On Mon, May 11, 2009 at 9:20 AM, Matthias Apitz <guru(a)unixarea.de> wrote:
Thanks for your explanation. Do you have an idea how
much diskspace the
searchindex will have, compared with the database size or the text size
of the imported file 'text.txt'? The actual size of the DB is:
If you got only the latest revision of each article, the search index
should be comparable in size to the text table. Otherwise, it should
be vastly smaller.

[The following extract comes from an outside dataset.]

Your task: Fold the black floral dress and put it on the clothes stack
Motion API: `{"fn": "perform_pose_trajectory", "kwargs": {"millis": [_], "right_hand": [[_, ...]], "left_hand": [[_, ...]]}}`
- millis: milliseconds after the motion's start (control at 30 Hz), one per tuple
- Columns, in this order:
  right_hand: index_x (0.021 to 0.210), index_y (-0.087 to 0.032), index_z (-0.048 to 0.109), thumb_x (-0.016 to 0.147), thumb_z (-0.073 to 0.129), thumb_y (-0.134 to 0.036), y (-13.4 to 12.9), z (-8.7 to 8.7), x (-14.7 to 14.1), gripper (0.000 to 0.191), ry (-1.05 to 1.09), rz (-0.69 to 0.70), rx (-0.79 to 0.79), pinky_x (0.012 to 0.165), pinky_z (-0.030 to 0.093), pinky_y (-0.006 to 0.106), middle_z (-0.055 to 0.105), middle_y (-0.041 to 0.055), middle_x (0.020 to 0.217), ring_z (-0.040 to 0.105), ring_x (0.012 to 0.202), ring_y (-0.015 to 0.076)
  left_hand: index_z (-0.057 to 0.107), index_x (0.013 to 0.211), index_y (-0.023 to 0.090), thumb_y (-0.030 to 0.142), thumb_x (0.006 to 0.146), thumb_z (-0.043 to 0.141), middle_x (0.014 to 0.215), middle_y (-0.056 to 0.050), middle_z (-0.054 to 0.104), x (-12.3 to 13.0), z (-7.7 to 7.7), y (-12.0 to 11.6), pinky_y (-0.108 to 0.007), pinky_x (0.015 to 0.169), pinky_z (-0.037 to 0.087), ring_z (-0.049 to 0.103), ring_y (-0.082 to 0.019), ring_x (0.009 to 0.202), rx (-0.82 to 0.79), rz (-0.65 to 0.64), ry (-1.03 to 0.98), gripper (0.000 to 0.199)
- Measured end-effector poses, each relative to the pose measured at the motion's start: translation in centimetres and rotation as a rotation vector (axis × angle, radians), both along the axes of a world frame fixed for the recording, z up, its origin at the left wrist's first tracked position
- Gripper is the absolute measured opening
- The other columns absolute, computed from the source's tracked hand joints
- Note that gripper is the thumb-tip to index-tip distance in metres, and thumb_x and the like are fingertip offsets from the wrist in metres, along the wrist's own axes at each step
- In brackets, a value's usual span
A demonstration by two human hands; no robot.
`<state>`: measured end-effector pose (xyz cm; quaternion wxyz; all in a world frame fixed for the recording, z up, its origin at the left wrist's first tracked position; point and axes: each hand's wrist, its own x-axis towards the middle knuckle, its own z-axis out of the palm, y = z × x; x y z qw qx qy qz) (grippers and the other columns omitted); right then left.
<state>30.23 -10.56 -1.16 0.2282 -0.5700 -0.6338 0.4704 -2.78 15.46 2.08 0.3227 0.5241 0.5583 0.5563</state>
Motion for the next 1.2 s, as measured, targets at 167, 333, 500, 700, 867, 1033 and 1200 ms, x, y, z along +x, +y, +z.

For comparison, here are my sizes from
http://www.twcenter.net/wiki/, which has homegrown content:
mysql> SELECT TABLE_NAME, DATA_LENGTH, INDEX_LENGTH,
DATA_LENGTH+INDEX_LENGTH FROM INFORMATION_SCHEMA.TABLES WHERE
TABLE_SCHEMA='wikidb' ORDER BY DATA_LENGTH+INDEX_LENGTH DESC LIMIT 5;
+-------------+-------------+--------------+--------------------------+
| TABLE_NAME | DATA_LENGTH | INDEX_LENGTH | DATA_LENGTH+INDEX_LENGTH |
+-------------+-------------+--------------+--------------------------+
| text | 134807552 | 0 | 134807552 |
| searchindex | 7662368 | 7068672 | 14731040 |
| revision | 4505600 | 6045696 | 10551296 |
| logging | 2637824 | 6324224 | 8962048 |
| pagelinks | 1327104 | 1523712 | 2850816 |
+-------------+-------------+--------------+--------------------------+
5 rows in set (0.91 sec)
Note how the text table is an order of magnitude larger than
searchindex, because only the most recent revision is indexed. For a
full eswiki dump I'd assume it would be a much larger difference,
because Spanish Wikipedia pages tend to have many more revisions than
my wiki.